Такое влияние дискурсу взращивания сознательных революционных субъектов придавал тот факт, что он реализовывался посредством целого ряда субъективизирующих практик, включая политическую агитацию, образовательную политику и меры перевоспитания, направленные на «переделывание» классово чуждых элементов. Даже лагеря ГУЛАГа, укомплектованные большими библиотеками и другими образовательными средствами, задумывались как строительные площадки для Нового Человека. В рамках этой трансформирующей структуры Советское государство придавало особое значение практике автобиографического письма и речи как проявлению уровня сознательности, достигнутого индивидуумом, а также как средству дальнейшего повышения сознательности.[13]

Понятно, что в интертекстуальной реальности исследователей «советской субъективности» история ГУЛАГа воспринимается с точки зрения писателей-соцреалистов, путешествующих вместе с руководством ОГПУ по Беломорканалу, а не, скажем, Варлама Шаламова. Однако представляется, что ключевая подмена происходит и в плоскости сугубо дискурсивного анализа. По какой-то причине, возможно, заключающейся в упадке преподавания немецкой классической философии в западных университетских курсах в последние десятилетия, в работах «советских субъективистов» сталинской вселенной, организованной на совершенно гегельянских принципах и культивирующей именно гегельянские добродетели, приписывается сотворение кантианского субъекта. Вместо свободного в смысле «осознанной необходимости» объективного исполнителя предначертанного всемирно-исторического замысла рисуются кантианские субъекты, «осознающие свою „личность“ как особую политическую категорию, как индивидуальную идентичность, подчиненную общественной проверке, и как целостность, которую нужно формировать и улучшать работой над собой».[14] Именно отдельные индивидуумы оказываются субъектами исторического процесса – а вовсе не гегелевский «абсолютный дух», воплощенный в коммунистической идеологии и институционализированный в партийной иерархии (достигающий абсолютного «становления» в фигуре вождя, обладающего абсолютной волей и знанием, локализованного в абсолютном центре вселенной-мира-страны-столицы-Кремля…). Массовые аресты и убийства в таком случае воспринимаются именно как «репрессии», лишь одна из техник в распоряжении большевистской власти, используемая для создания нового сознательного исторического субъекта-индивидуума.
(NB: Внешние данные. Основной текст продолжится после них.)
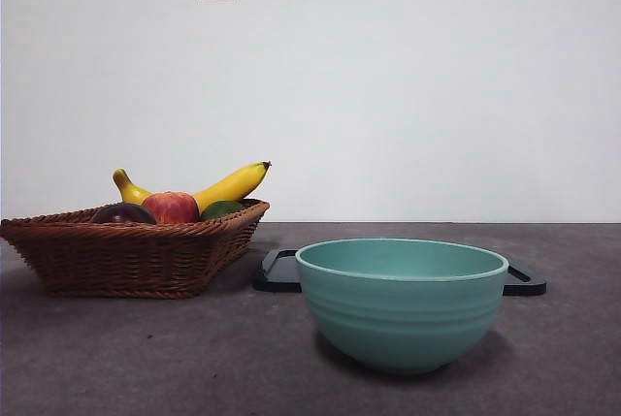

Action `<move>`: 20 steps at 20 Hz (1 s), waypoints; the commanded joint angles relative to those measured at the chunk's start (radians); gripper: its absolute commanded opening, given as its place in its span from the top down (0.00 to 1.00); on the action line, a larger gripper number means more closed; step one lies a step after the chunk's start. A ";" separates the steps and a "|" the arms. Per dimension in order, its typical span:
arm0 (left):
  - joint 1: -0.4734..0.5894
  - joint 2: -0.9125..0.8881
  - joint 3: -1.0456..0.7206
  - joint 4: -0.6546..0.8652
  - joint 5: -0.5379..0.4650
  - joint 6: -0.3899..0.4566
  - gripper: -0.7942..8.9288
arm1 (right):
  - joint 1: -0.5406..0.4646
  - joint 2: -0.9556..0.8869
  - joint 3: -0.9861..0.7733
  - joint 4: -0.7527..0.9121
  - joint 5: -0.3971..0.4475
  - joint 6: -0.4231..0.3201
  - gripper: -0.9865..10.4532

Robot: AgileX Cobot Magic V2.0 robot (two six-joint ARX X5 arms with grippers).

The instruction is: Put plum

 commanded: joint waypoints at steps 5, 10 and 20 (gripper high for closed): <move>-0.003 0.006 0.023 0.008 0.005 0.022 0.54 | 0.004 0.006 0.018 0.009 -0.003 -0.011 0.60; -0.003 0.006 0.023 0.019 0.002 0.013 0.40 | 0.004 0.006 0.018 0.009 -0.002 -0.010 0.57; -0.030 0.177 0.030 0.253 -0.103 -0.071 0.41 | 0.004 0.006 0.018 0.017 -0.002 -0.003 0.57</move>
Активное участие самих индивидуумов – «новых» и «старых» – в уничтожении себе подобных – и «сознательных», и еще «архаичных» – ретушируется. Ибо кантианский субъект плохо согласуется с социально-политической практикой, основанной на законах диалектики («единство и борьба противоположностей» и «отрицание отрицания» как метод и логика террора): сталинская «чистка» (гегелевское «снятие») значит для кантианского субъекта смерть и конец его опыта познания и изменения мира.
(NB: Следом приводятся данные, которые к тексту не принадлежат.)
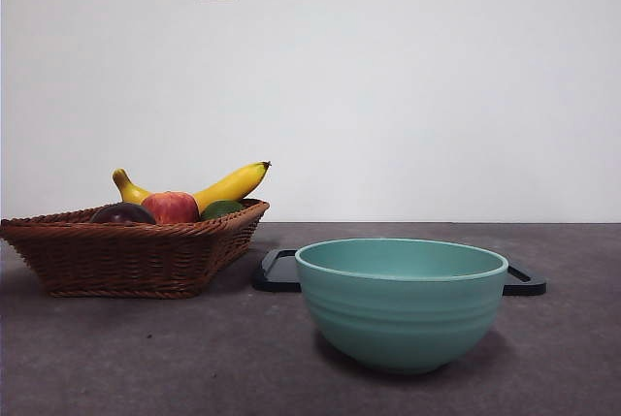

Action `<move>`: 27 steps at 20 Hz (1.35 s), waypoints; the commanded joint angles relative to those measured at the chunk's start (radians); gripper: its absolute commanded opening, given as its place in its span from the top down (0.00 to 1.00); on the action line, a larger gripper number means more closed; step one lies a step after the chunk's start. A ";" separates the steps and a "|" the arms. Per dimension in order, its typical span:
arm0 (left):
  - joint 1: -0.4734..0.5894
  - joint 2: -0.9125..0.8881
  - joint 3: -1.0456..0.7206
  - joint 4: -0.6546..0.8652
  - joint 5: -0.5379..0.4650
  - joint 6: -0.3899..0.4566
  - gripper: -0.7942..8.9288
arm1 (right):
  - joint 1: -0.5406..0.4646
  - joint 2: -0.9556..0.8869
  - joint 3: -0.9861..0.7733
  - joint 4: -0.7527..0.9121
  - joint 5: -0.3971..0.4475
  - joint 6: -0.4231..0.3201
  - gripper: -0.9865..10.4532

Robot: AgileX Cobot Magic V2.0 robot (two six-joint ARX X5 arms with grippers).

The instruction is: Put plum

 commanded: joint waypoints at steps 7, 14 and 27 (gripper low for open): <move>-0.089 0.327 0.104 0.156 -0.195 -0.018 0.41 | 0.004 0.006 0.018 0.010 -0.003 0.000 0.57; -0.150 0.590 0.219 0.183 -0.278 0.018 0.45 | 0.004 0.006 0.018 0.009 -0.002 0.000 0.57; -0.193 0.843 0.231 0.214 -0.378 0.068 0.45 | 0.004 0.006 0.018 0.009 -0.003 0.001 0.57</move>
Однако два приведенных выше замечания – о неадекватности подхода «советских субъективистов» к анализу знаковых систем и применения индивидуалистического концепта субъективности к сталинскому обществу – основываются на эпистемологических принципах и знании, изначально чуждых Халфину и Хелльбеку. Мне же хотелось здесь остановиться на третьем аргументе, который в принципе никак не противоречит исследовательскому подходу этих историков, однако может существенно скорректировать их выводы. Это аргумент собственно исторического характера: очевидно, что работа большевистской власти по созданию «нового исторического субъекта» началась еще до того, как была установлена монополия классического сталинистского дискурса. А именно, в 20-х годах И.В. Сталин еще не был «Сталиным», граждане СССР – советскими людьми, а вот технологии социальной инженерии уже широко применялись.